あとは、ファンクがメンバーを一度に運べるように、軍が残した荷台を拝借することにした。
ラルク、ネム、チキ、ピピカ、ギルバート。
山賊親分にトカゲの兄弟が順に荷台に収まる。
「ファ○ク! みんな! 忘れ物はねえな? 一気に行くぜい!」
『エンッ!』と、匂いを嗅いで、『バフン!』と、大変身。
大魔王に変身したファンクは荷台を小脇に抱えて、飛行体勢に入った。
「うわっ!? 何だあれ!?」
「ば、化け物!?」
「ぎゃああ! 怖いぃい!」
入出国の民間人がパニックになる。
「そりゃ、驚きますよね……」と、ギルバートが苦笑い。
「ファ○ク! しっかり掴≪つか≫まってろよ!」
そう言って大魔王ファンクが飛び上がる。
『ギュン!』と、圧倒的な加速力をもって峡谷に飛び込んでいく。
周りの景色を眺める余裕など無い。
グングン進んで、あっという間に峡谷を抜けた。
「フ○ック! ハミマに入ったぞ! このまま行けるとこまで行くぞ!」
変身が解けるまでに出来るだけ遠くまで飛んでいく作戦だ。
謎の巨体の飛来にハミマ側の軍隊は大騒ぎになった。
だが、迎撃する余裕などない。
彼等がアワアワしているうちに、ラルク達は国境から随分と距離を取ることができた。
とりあえず、ハミマ共和国には戻って来た。
* * *
ハミマ国内は、ネムが呼び寄せたドラゴンに乗ってスムーズに移動できた。
「ファ○ク! この調子なら明日にはラーソンに戻れそうだな」
「ああ。満月には十分間にあう」
「材料は揃えておきましたわ」
「ファッ○! それじゃ、ブタジャキンの城に直行だな」
これでようやく呪印を解くことができる。
はやる気持ちを抑えつつ、ラルク一向は一路、ラーソンを目指した。
ところが、しばらく進んだところで前方に、どす黒い雨雲が現れた。
雲の下は激しい雨に雷が混じっている。
「あら。
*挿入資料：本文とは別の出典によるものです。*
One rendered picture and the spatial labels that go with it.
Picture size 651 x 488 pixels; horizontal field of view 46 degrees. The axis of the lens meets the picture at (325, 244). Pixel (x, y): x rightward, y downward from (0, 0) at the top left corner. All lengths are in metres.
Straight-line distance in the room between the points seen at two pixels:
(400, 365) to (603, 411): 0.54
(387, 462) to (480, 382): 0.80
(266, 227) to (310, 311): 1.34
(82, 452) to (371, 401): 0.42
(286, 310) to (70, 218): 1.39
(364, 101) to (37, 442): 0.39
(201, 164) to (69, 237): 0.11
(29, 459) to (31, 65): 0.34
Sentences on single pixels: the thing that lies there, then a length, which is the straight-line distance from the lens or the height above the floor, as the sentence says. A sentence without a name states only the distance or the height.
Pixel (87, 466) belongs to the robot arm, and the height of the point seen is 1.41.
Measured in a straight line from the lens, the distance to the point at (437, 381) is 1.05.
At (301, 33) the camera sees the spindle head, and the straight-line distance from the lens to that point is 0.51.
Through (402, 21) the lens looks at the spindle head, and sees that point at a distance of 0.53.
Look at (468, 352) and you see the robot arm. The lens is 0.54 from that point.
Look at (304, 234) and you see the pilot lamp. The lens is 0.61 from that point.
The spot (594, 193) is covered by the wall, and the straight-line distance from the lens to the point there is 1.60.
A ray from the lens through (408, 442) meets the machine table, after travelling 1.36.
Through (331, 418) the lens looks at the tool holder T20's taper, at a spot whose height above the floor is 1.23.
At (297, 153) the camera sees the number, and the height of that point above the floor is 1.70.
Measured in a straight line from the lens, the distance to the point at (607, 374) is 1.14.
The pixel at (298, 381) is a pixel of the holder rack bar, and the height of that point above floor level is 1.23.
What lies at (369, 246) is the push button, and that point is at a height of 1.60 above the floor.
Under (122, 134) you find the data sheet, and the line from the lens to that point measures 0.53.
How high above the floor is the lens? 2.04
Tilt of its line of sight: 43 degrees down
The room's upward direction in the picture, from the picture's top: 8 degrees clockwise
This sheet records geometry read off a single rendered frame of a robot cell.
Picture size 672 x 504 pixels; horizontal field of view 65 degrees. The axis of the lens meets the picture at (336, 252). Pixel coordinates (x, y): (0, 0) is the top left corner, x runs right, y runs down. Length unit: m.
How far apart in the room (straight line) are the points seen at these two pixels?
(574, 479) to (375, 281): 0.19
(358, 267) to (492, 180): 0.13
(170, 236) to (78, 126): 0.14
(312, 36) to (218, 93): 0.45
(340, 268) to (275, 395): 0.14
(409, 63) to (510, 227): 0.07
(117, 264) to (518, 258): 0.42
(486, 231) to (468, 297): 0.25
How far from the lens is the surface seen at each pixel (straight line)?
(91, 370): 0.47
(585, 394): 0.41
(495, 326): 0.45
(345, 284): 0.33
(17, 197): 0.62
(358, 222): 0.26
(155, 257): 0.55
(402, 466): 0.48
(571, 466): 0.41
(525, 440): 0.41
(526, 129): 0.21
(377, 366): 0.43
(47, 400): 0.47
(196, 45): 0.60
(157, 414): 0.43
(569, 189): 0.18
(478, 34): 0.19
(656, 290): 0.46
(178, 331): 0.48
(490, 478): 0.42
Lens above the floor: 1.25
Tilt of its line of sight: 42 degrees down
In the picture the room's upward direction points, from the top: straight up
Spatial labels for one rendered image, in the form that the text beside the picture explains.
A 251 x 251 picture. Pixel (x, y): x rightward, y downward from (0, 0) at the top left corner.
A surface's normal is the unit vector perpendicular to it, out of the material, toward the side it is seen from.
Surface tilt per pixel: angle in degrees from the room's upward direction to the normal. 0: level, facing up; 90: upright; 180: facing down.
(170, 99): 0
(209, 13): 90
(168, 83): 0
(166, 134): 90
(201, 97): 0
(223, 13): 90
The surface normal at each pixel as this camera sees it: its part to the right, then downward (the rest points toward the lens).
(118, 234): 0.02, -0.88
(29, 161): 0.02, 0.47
カミナリ雲ですわね」
「フ○ック! あの下を飛ぶのは危ねえな」
「お兄ちゃん、そろそろドラゴン君たちを休ませようよ」
「そうだな。下りて雨宿りするか」
雷雨の中を突っ切らなくても時間的に余裕はある。
ラルク達は3体のドラゴンを適当な所で降下させ、雨宿りできそうな箇所を探す。
お腹が空いたと騒ぐピピカのために、本当は町にでも立ち寄りたいところだが、雨を凌≪しの≫ぐには良さげな場所を発見して一息つく。
ちょうど良い大樹が丘の上にポツンと立っている。
その下なら雨を凌げるだろう。
雨雲が迫ってくるのを待ちながら大きな木の下で弁当を広げる。
弁当はナルゲン族の村を出る時に持たせてもらったものだ。
和気あいあいと皆で弁当を食べているときにトカゲの兄弟が異変に気付いた。
「あれ? 兄≪あん≫ちゃん、雨が降らないよ?」
トカゲの兄がモグモグしながら空を見上げる。
「ん? あれ? 雲が無い」
山賊の親分が「なに言ってだ! お前等」と、空を見まわす。
ギルバートが首を傾げる。
「確かに、雨雲がどこにもないですね」
「そんなバカな」と、ラルクも立ち上がって周囲を見る。
そして「本当だ……」と、立ち尽くす。
激しい雷雨を降らせた雨雲がどこにも無い。むしろ晴天だ。
「おかしいですわね?」
「ファック! キツネにつままれた気分だぜ!」
そこでトカゲの弟が兄に疑問をぶつける。
「兄ちゃん! キツネってつまみ食いするのか?」
トカゲ兄は呆れたような顔で弟に説明する。
「するに決まってるだろう! キツネは賢いんだ。人に見つからないように食べ物を奪うんだ」
「そっか! オイラ、また賢くなったよ! さすが兄ちゃんだ!」
ラルクが呟く。
「あの雨雲……どこにいった?」
皆が不思議がっていると、木の上から『ハッハッハッ』と、笑い声のような音が聞こえてきた。
「フ○ァック? 鳥か?」
「いいえ、誰か居るのではありませんこと?」
と、その時、『ザザザ』と、小枝を押しのける音がして『ドサッ』と、何かが落ちてきた。
「ななな! なんです!?」と、ギルバートが腰を抜かす。
何かが落ちてきたのではない。何者かが飛び降りてきたのだ。
突然、木の上から飛び降りてきた人物の出現にラルク達が固まった。
「誰?」と、ネムが目を凝らす。
現われたのは全身ピンク色の衣装に身を包んだ筋肉質な男。
ブーツに半ズボンにヒラヒラのシャツはすべてピンク色。。
帽子も手袋もピンク。
良く見ると化粧までしている。
「うーん、計画通り!」と、ピンク男は小指を立てた。
「ファ○ク! お前は!」と、ファンクが驚く。
ラルクが「知ってるのか」と、尋ねるより早く、ピンク男はギルバートに目を付けた。
「うほっ! いい男!」
ピンク男の視線にギルバートが尻込みする。
「な、なんですか……あなたは」
男は、ギルバートを舐めまわすように見てから、顔の横で『パンパン』と手を打ち、足を踏みならしながら歌う。
「♪ターイプ、タイプ いいオトコ~ アタシ好みのいいオトコ~
おめめパッチリ、鼻すっきり~ いい顔、いい腰、いいお尻~」
皆が唖然≪あぜん≫とする中、ピピカが冷静に「求愛ダンスでしゅ」と、呟く。
ピンク男は最後にクルリとターンして投げキッス。
「やらないか?」
それはギルバートに向けられた『お誘い』だった。
まったく状況が飲みこめない。
ラルク達が困惑していると、ファンクが苦々しそうに口を開いた。